Un cas d’hyphéma bilatéral associé à un lymphome malin - Le Point Vétérinaire expert canin n° 315 du 01/05/2011
Le Point Vétérinaire expert canin n° 315 du 01/05/2011

CANCÉROLOGIE CANINE

Cas clinique

Auteur(s) : Michel Fantinato*, Stéphanie Margaillan**

Fonctions :
*Clinique vétérinaire Dromel
425, boulevard Romain-Rolland
13009 Marseille
**Clinique vétérinaire Dromel
425, boulevard Romain-Rolland
13009 Marseille

L’œil est parfois la fenêtre ouverte sur une maladie sous-jacente. Un hyphéma peut être l’unique signe d’appel d’un lymphome malin.

Un épagneul breton de 11 ans entier et pesant 20 kg est présenté en consultation pour un comportement anormal (désorientation, heurts dans divers obstacles) apparu brutalement au cours de la balade et des jeux habituels du soir, et associé à l’apparition d’un “voile rougeâtre” dans les deux yeux.

CAS CLINIQUE

1. Commémoratifs

Le chien est correctement vacciné, vermifugé et traité contre les ectoparasites. Ses antécédents médicaux ne font état d’aucune maladie. Il vit dans un pavillon avec jardin, et effectue régulièrement des allers-retours entre Marseille et Annecy. Son alimentation est de type industrielle sèche pour senior.

2. Examen clinique

L’examen à distance, réalisé dans la salle d’attente, révèle une démarche hésitante et une incapacité à éviter les obstacles.

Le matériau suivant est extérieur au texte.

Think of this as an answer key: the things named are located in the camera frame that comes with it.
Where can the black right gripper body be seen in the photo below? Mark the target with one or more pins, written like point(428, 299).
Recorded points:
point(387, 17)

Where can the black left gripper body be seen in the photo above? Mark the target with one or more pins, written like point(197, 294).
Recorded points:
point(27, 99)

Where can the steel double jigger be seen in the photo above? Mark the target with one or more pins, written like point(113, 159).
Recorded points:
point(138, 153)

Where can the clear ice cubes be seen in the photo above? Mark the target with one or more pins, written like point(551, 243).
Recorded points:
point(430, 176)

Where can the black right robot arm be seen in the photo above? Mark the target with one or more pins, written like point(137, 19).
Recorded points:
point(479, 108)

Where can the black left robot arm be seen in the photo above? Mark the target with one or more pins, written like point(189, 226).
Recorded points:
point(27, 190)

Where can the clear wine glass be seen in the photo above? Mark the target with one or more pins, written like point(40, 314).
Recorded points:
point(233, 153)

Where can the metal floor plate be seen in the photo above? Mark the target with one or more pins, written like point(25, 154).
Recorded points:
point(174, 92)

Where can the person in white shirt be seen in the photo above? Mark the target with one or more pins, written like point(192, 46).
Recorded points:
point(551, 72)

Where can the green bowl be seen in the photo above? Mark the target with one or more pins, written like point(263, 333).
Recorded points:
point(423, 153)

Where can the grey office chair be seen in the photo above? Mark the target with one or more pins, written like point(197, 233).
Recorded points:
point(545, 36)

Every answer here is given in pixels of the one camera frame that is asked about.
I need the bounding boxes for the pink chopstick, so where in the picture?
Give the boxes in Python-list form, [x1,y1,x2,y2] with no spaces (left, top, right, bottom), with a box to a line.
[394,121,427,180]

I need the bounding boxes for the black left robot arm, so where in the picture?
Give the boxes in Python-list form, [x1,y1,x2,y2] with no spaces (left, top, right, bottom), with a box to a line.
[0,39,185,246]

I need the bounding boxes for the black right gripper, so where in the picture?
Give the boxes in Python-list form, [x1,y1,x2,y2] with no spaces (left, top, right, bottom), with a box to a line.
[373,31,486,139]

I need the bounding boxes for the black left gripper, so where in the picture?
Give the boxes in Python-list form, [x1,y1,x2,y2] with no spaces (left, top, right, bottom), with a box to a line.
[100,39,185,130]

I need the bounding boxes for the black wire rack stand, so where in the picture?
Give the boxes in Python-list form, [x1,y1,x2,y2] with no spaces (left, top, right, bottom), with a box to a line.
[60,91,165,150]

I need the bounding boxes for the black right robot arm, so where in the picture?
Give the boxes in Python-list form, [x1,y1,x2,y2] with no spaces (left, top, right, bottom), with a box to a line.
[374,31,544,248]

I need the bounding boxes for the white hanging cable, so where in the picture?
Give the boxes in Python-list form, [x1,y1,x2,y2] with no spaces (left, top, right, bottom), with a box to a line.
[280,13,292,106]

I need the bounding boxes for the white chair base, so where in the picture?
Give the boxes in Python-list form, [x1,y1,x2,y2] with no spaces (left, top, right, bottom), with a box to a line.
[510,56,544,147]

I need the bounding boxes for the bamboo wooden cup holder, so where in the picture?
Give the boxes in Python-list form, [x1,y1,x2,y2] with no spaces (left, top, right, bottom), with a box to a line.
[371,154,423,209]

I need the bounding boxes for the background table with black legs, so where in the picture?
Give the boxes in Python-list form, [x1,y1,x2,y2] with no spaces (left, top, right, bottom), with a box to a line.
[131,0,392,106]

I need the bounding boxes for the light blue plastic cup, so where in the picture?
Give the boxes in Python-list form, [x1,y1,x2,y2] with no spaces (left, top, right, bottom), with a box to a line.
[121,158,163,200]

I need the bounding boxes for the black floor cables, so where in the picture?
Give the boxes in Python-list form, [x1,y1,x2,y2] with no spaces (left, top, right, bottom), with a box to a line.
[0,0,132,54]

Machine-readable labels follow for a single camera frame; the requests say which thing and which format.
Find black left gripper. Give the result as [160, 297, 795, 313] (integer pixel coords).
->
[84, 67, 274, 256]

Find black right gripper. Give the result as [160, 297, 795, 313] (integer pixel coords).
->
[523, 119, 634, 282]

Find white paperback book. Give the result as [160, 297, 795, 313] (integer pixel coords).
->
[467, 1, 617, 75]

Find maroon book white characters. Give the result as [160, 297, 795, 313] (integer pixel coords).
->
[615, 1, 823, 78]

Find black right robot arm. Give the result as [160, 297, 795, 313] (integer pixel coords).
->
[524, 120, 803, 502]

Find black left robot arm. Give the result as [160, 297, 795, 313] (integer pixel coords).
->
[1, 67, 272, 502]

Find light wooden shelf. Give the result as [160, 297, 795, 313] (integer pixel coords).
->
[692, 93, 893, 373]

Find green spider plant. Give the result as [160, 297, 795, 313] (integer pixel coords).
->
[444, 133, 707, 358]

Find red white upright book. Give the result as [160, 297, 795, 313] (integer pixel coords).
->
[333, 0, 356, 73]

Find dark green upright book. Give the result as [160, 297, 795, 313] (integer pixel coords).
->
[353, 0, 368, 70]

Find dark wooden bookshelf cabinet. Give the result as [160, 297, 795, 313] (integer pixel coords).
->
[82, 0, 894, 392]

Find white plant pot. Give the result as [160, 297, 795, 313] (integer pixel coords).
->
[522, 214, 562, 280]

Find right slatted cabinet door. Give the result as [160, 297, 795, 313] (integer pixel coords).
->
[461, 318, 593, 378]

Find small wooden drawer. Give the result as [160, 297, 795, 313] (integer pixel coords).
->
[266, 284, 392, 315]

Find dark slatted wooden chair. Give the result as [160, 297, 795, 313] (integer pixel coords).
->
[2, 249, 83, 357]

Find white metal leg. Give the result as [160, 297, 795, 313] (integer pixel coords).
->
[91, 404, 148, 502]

L’examen clinique général ne montre aucune anomalie autre que la modification de couleur des yeux : les muqueuses sont rosées (temps de recoloration capillaire inférieur à 2 s), l’auscultation cardiorespiratoire et la palpation abdominale sont normales (absence de modifications palpables du foie et de la rate, notamment) et la température rectale est de 38,8 °C. Les propriétaires ne rapportent aucune dégradation récente de l’état général.

3. Examen ophtalmologique

L’examen ophtalmologique met en évidence un hyphéma bilatéral, avec mydriase et absence de réflexe de clignement à la menace (photo 1). Les réflexes photomoteurs (RPM) directs et indirects sont négatifs. Depuis plusieurs années, le chien présente une cataracte bilatérale sans incidence décelable sur ses activités (promenades sans laisse, jeux, etc.). Ce trouble rend impossible l’examen correct du fond d’œil. Néanmoins, l’existence d’une mydriase, en l’absence de RPM directs et indirects, oriente vers une atteinte vitréenne et/ou rétinienne (vitrite, hémorragie vitréenne, décollement ou hémorragie rétiniens). Aucune trace de traumatisme n’est visible sur les globes oculaires ou en région péri-oculaire.

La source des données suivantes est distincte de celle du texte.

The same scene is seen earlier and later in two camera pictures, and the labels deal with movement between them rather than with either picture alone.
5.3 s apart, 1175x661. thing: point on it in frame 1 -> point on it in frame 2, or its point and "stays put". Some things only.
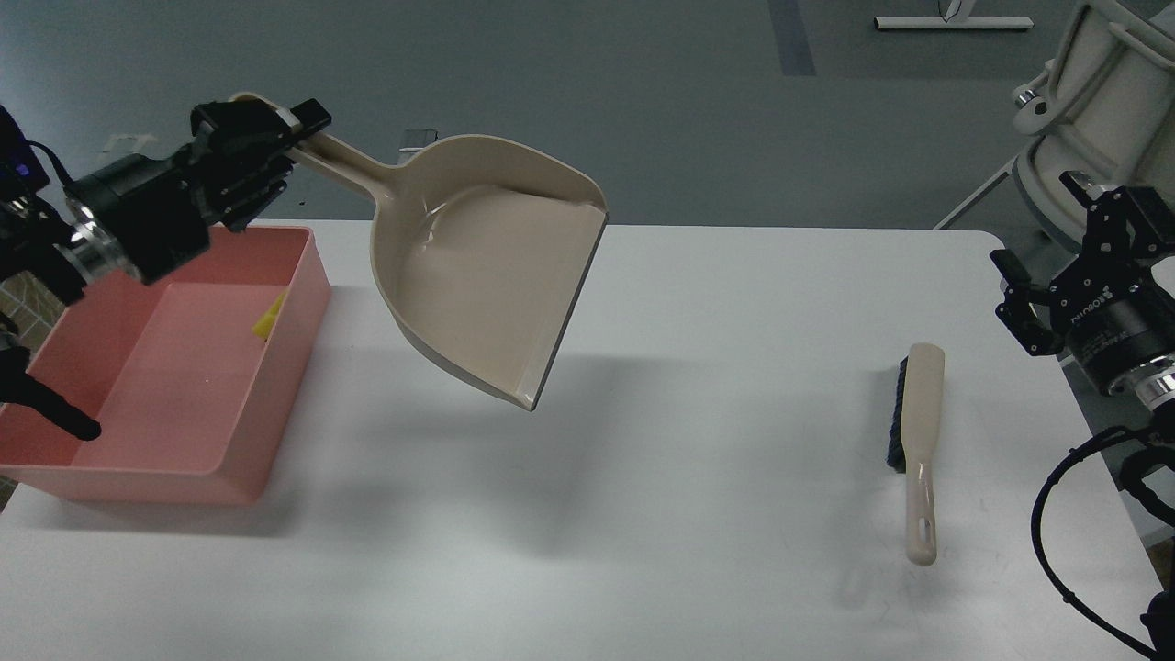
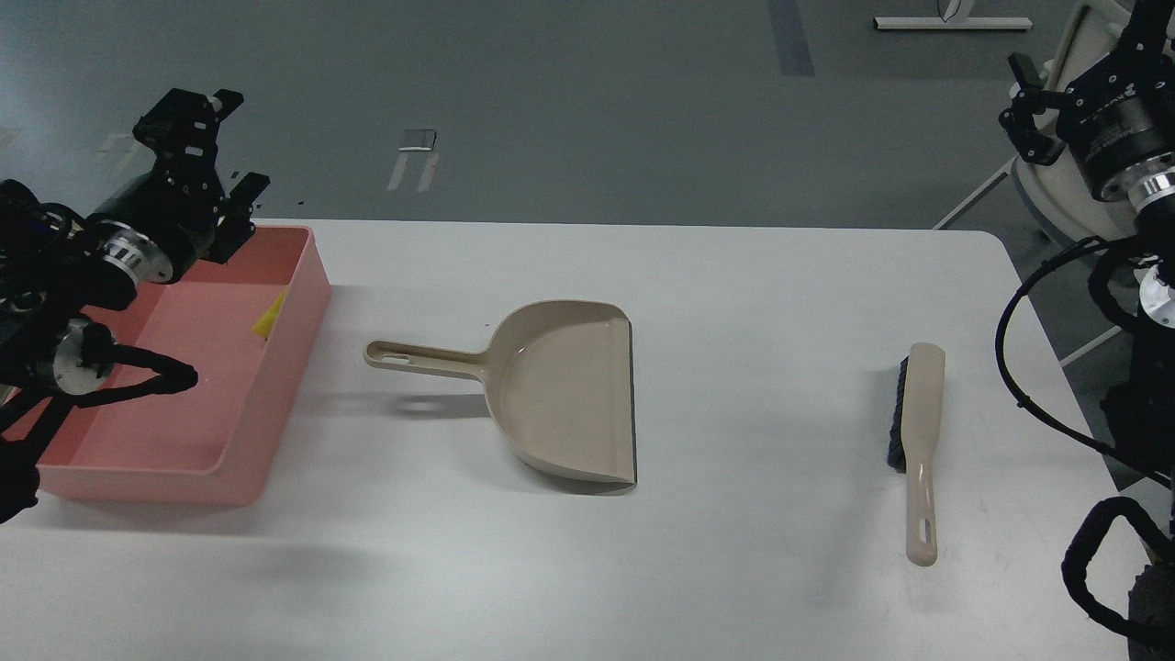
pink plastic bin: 193,378 stays put
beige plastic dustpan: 480,247 -> 558,385
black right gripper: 1116,309 -> 1122,115
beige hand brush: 912,431 stays put
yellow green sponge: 264,324 stays put

4. Hypothèses diagnostiques

Les origines possibles d’un hyphéma aigu bilatéral sont nombreuses et leur exploration requiert du temps et de la méthode (tableau 1).

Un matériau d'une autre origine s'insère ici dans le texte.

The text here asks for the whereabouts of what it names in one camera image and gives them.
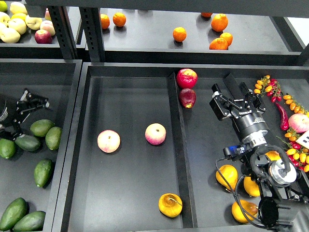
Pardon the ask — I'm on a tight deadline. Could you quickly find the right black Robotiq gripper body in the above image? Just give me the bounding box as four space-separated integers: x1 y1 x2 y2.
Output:
229 99 261 119

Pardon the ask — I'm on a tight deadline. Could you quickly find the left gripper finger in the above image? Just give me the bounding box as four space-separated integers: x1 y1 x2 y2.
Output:
16 88 50 114
12 112 30 141

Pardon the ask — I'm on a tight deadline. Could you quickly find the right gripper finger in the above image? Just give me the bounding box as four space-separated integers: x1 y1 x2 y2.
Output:
210 84 241 121
239 82 266 113

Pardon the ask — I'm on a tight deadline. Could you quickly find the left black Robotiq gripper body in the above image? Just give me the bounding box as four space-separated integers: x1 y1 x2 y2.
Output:
0 100 17 135

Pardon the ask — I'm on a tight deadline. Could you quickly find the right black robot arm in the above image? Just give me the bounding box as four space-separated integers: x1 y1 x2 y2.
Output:
210 83 309 232

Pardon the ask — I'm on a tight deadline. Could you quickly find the light green avocado top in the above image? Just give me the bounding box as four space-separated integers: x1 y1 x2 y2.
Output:
30 119 55 137

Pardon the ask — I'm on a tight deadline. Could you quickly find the dark green avocado middle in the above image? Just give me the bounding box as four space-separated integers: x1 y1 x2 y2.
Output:
15 134 41 152

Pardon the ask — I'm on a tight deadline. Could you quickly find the bright green avocado far left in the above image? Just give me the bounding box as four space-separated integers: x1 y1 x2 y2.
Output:
0 139 16 159

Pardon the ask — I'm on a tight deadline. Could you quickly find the yellow pear by divider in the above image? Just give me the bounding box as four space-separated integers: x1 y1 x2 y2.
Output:
265 150 281 161

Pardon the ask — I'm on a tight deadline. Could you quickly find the upper cherry tomato bunch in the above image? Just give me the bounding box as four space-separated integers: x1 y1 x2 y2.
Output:
254 75 282 102

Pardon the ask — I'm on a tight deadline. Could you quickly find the dark red apple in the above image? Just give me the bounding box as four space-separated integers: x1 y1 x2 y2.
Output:
179 88 197 109

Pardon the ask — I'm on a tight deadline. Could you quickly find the red chili pepper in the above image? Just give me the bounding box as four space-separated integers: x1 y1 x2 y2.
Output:
275 102 289 131

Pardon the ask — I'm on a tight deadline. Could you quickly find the bright red apple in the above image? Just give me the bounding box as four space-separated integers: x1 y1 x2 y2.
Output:
176 68 198 89

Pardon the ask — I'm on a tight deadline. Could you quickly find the orange cherry tomato bunch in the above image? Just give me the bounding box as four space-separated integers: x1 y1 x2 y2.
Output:
283 94 309 116

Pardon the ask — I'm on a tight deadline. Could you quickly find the black upper left shelf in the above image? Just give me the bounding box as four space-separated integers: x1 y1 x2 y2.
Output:
0 0 84 60

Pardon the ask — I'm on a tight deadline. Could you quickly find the black shelf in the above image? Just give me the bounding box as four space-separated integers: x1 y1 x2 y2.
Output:
102 9 308 66
0 0 84 60

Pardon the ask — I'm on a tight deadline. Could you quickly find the pink apple right tray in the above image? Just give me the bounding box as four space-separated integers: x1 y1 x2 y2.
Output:
288 114 309 133

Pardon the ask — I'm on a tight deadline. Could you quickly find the orange front right shelf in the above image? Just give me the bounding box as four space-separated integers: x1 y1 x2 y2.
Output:
209 38 228 50

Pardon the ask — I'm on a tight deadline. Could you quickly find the black left tray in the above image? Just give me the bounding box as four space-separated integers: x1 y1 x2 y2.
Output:
0 59 82 232

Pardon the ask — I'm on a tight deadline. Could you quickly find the orange behind front right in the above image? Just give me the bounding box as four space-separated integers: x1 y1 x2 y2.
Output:
220 32 233 46

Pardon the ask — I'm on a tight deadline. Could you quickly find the red apple upper shelf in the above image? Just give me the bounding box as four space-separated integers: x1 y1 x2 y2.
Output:
34 29 52 44

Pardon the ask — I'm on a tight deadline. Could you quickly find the white price label card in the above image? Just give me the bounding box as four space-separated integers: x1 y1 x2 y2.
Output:
296 130 309 149

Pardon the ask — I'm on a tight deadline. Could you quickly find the pale yellow apple front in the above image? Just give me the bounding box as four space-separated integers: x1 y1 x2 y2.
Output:
0 28 20 44

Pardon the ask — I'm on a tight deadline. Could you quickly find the pale yellow apple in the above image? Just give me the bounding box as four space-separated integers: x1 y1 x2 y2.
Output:
0 28 20 44
8 18 27 35
25 15 42 30

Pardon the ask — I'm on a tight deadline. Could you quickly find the pink apple centre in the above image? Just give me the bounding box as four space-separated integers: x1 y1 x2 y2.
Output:
145 123 166 145

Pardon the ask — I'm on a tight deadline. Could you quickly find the pink apple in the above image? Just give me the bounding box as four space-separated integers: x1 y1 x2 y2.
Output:
145 123 166 145
97 130 121 153

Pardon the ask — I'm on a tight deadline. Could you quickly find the lower cherry tomato bunch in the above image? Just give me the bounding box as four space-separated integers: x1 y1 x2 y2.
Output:
277 128 309 175

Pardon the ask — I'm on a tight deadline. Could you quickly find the pale yellow apple middle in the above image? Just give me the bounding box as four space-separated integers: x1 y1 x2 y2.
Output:
8 18 27 35

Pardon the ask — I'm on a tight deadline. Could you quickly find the pale yellow apple right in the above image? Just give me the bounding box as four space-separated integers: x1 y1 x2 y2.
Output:
25 15 42 30

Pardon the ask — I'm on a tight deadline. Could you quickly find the pink peach upper shelf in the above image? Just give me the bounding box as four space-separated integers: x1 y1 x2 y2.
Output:
40 20 56 37

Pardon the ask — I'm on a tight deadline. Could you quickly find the orange centre shelf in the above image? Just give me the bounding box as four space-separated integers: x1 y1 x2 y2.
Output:
172 27 187 43

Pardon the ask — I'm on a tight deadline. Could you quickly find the large orange top right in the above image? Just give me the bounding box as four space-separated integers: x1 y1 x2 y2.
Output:
211 14 228 32

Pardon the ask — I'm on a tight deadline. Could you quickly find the yellow lemon upper shelf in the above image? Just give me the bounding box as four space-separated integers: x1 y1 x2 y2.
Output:
11 13 27 21

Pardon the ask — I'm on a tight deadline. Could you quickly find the pink apple left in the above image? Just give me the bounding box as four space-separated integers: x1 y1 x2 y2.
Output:
97 130 121 153

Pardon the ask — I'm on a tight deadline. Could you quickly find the black upper right shelf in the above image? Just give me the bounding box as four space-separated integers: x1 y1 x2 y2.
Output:
102 9 308 66

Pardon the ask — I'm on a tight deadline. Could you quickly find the black perforated shelf post left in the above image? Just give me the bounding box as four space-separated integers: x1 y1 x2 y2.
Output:
47 6 78 59

5. Examens complémentaires

L’origine traumatique est d’emblée écartée en raison de l’absence de blessure et de la surveillance continue des propriétaires. Les premiers examens complémentaires, réalisés en urgence, permettent d’explorer les hyphémas liés aux troubles de l’hémostase primaire et secondaire (numération et formule sanguines, temps de coagulation), ceux d’origine infectieuse (dans notre cas, sérologies leishmaniose et ehrlichiose), et, enfin, ceux qui résultent d’une hypertension artérielle systémique. Les résultats sont les suivants :

– les numération et formule sanguines mettent en évidence une leucopénie (lymphopénie) associée à une thrombopénie. Ces résultats sont notamment compatibles avec un trouble de l’hémostase primaire, une atteinte par l’ehrlichiose ou la leishmaniose. Ils permettent d’exclure un syndrome d’hyperviscosité lié à une polyglobulie (tableau 2, première colonne) ;

– la biochimie sanguine ne montre aucune anomalie. Ce résultat permet d’exclure une insuffisance rénale chronique et un syndrome d’hyperviscosité dû à une hyperprotéinémie ;

– le temps de coagulation sur tube sec est de 4 minutes (normes : 4 à 10 minutes). La première étape de l’exploration de l’hémostase secondaire peut être considérée comme normale ;

– les temps de coagulation sont : temps de Quick, 9 secondes (normes : 7 à 9 secondes) et temps de céphaline-kaolin, 15 secondes (normes : 18 à 30 secondes). L’hémostase secondaire est donc normale ;

– la mesure de la pression artérielle systolique (méthode Doppler) est de 120 mmHg (hypertension au-delà de 160 mmHg). La pression artérielle est normale ;

– les sérologies leishmaniose et ehrlichiose sont en cours (laboratoire spécialisé).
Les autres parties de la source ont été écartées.